Quad isn't the best?

While reading some articles over the internet I am deeply starting to thing, that the quad-based LoD algorithm wasn't the best idea. I think so mainly because using such technique on a rather flat surfaces I still will have a lot of unneeded detail.

To demonstrate what I mean, I have found some pictures on the internet.

turner_05a.gif The picture to the left illustrates something like a hill near the flat ground. The hill itself is more "extruded" from the surface, and it needs more vertexes to represent all it's slopes and caves. It's more logical to add extra detail to the hills, and do not extra detail where the area is completely flat. This is the algorithm I need to implement if I want more complex terrain look more natural. This algorithm is called Optimally Adapted Meshes (OAM).

turner_05c.gifUnlike previous picture, this one exactly represents the technique I use at the moment. It can be seen with naked eyes that there are way more vertexes used on the areas, where you actually do not need them.

The OAM algorithm, or it's implementation to visualize terrains in realtime (Real-time Optimally Adapted Meshes, or ROAM) uses a height map to determine for each vertex it's error value - the heights around it so see if the area around it is flat or it needs more detail. Based on error value it determines where the extra detail should be added and where it's ok to leave the same amount of vertexes at the moment.

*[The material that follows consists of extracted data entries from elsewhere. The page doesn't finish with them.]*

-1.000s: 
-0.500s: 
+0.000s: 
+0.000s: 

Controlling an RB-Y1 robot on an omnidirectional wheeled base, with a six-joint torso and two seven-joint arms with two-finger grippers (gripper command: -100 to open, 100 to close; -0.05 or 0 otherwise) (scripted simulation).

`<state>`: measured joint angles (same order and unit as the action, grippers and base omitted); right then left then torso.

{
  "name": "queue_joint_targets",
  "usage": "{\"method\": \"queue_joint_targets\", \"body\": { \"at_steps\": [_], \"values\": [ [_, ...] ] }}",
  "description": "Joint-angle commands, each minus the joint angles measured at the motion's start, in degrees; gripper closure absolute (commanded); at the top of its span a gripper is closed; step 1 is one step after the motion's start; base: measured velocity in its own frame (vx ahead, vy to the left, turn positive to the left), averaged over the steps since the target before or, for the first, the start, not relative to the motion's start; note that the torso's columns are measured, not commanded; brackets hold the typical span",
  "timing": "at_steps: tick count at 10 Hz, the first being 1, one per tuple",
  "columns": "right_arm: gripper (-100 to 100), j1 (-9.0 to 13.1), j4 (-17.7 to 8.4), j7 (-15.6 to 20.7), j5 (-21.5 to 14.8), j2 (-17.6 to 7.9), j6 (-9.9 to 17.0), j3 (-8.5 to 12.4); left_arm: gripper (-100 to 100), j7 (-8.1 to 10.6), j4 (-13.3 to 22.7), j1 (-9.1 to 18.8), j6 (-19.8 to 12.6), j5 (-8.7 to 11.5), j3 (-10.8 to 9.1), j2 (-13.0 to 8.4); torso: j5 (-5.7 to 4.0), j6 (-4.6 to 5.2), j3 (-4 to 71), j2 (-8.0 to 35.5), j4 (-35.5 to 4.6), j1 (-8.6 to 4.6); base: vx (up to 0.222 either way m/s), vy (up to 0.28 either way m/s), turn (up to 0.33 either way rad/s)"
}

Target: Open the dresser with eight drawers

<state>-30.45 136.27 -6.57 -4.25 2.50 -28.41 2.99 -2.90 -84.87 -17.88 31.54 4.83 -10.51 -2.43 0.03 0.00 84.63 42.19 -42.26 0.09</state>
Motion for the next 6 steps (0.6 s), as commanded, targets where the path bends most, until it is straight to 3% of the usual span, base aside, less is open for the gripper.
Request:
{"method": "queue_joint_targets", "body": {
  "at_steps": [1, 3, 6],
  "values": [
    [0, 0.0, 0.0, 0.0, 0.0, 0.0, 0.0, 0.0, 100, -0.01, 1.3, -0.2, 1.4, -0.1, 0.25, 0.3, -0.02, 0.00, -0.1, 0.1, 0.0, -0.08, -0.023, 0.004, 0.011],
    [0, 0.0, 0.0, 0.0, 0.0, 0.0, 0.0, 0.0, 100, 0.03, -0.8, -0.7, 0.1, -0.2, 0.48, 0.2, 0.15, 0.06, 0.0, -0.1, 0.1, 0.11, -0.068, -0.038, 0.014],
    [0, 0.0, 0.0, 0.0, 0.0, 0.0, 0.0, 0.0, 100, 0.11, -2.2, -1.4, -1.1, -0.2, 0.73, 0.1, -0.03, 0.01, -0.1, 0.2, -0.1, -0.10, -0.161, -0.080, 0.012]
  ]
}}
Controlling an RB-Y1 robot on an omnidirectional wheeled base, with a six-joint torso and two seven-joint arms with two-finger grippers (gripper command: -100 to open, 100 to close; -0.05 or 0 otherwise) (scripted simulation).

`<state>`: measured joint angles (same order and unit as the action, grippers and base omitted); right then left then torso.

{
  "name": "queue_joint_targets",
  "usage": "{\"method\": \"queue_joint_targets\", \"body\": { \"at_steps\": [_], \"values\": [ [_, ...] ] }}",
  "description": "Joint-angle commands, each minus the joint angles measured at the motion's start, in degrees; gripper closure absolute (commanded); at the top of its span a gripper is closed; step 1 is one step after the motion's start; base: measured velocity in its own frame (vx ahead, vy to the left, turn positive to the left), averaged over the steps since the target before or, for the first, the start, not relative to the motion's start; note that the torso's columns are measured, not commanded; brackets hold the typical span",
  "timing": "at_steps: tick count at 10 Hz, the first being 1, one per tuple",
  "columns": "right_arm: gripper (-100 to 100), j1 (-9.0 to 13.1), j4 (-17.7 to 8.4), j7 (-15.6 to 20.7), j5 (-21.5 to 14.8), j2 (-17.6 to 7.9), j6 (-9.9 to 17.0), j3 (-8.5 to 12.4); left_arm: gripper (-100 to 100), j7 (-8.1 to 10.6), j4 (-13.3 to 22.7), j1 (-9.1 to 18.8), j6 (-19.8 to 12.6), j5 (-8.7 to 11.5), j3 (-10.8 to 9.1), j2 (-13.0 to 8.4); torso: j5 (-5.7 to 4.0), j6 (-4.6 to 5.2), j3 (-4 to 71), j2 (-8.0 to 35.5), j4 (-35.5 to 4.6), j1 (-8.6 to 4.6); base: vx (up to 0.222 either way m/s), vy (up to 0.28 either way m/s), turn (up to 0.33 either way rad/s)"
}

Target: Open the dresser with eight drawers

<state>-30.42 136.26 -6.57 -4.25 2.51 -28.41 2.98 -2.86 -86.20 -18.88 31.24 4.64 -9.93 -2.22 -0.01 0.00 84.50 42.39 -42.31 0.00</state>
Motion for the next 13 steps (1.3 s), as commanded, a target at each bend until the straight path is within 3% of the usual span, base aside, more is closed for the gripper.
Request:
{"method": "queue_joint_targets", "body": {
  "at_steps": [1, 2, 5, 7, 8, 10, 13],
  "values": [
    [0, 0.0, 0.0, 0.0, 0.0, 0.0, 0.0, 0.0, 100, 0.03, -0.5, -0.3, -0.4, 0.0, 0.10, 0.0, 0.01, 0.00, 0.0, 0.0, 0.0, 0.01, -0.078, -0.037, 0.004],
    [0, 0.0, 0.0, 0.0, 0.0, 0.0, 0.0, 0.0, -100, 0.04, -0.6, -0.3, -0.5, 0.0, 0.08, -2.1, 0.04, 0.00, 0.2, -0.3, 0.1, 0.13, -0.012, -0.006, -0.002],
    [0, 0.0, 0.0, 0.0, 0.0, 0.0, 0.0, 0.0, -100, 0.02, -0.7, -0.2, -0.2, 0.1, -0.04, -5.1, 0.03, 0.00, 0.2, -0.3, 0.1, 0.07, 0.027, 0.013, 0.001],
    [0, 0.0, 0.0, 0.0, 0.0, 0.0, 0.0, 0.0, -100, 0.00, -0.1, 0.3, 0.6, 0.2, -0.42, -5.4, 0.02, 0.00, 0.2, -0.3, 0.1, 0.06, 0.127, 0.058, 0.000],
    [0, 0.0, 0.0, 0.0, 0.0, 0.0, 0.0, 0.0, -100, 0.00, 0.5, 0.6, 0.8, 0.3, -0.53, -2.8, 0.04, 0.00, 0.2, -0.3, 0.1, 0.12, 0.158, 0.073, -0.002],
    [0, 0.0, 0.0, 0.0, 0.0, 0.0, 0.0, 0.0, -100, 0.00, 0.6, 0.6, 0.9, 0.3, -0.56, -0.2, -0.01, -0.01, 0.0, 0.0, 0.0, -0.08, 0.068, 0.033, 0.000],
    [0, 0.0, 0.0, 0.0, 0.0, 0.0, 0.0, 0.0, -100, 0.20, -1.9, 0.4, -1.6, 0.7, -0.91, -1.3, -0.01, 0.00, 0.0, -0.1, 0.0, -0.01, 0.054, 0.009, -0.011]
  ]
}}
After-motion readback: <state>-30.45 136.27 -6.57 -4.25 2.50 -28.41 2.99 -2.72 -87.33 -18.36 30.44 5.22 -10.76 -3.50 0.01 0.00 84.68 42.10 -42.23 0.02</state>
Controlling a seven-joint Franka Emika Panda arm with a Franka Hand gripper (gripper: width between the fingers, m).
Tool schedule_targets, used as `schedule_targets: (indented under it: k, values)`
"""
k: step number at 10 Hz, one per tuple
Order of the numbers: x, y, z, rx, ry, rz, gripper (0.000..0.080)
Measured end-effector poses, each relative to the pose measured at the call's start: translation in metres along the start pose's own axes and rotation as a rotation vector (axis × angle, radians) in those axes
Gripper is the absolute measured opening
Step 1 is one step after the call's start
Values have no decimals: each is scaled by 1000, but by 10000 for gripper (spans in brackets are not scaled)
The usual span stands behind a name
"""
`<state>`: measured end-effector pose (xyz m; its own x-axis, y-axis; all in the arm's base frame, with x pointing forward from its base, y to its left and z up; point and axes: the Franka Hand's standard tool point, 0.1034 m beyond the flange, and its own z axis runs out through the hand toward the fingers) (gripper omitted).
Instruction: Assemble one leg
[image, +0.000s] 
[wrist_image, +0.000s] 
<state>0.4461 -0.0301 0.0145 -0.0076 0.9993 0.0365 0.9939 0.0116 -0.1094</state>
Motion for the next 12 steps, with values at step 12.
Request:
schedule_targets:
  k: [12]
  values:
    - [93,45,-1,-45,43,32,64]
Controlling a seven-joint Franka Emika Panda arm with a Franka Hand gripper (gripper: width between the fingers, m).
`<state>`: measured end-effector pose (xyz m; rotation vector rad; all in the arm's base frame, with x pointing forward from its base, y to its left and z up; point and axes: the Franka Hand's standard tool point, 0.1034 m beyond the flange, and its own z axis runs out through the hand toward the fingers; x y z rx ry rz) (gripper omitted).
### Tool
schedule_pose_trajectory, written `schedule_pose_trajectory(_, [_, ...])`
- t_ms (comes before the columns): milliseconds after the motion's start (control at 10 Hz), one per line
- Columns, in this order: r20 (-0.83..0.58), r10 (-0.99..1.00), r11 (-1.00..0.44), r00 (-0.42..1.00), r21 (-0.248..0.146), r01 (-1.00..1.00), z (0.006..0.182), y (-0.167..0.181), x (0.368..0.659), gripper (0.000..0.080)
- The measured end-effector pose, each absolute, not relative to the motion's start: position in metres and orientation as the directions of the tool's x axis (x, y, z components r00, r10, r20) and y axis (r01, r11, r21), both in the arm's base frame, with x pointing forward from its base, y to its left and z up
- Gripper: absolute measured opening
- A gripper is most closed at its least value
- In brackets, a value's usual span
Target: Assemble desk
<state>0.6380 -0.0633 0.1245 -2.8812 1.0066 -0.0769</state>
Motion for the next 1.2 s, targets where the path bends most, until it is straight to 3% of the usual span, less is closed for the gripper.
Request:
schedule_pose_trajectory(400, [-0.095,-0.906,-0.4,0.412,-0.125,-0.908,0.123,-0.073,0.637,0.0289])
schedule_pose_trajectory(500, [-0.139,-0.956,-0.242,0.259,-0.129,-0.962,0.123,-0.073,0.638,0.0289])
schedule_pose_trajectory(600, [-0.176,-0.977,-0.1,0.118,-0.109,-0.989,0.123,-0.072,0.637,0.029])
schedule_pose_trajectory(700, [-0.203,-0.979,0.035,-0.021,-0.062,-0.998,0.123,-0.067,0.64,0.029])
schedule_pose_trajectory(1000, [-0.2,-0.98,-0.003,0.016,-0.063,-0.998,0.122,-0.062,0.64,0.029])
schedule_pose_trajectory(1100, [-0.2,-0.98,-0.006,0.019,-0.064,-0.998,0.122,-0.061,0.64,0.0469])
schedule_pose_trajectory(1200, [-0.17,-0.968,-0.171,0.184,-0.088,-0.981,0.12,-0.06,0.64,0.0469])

I also need to think in parallel the scaling problem, and implement it inside.

Links

Roam info & papers: 1, 2, 3, 4

 

Glitches

I have realized, that something needs to be changed in my code. I did some tests trying to see how program responses to big numbers. I have created a planet with the size exact to Earth's, and tried to fly here and there to see the performance, and then I ran to some unpleasant glitches.

glitches.png

This is taken from the stationary orbit at 1100 km from the surface of the virtual Earth. Strange thing that this artifacts not always appears (maybe I should call them UFO? :) ). It seems that this happens when some other processes run in background and use CPU resources a lot. I haven't tested it on other computers, maybe it's hardware specific.

I also noticed, that memory allocation and garbage collection isn't quite good, because the project constantly drains memory while runs. The problem is in LoD code, definitely.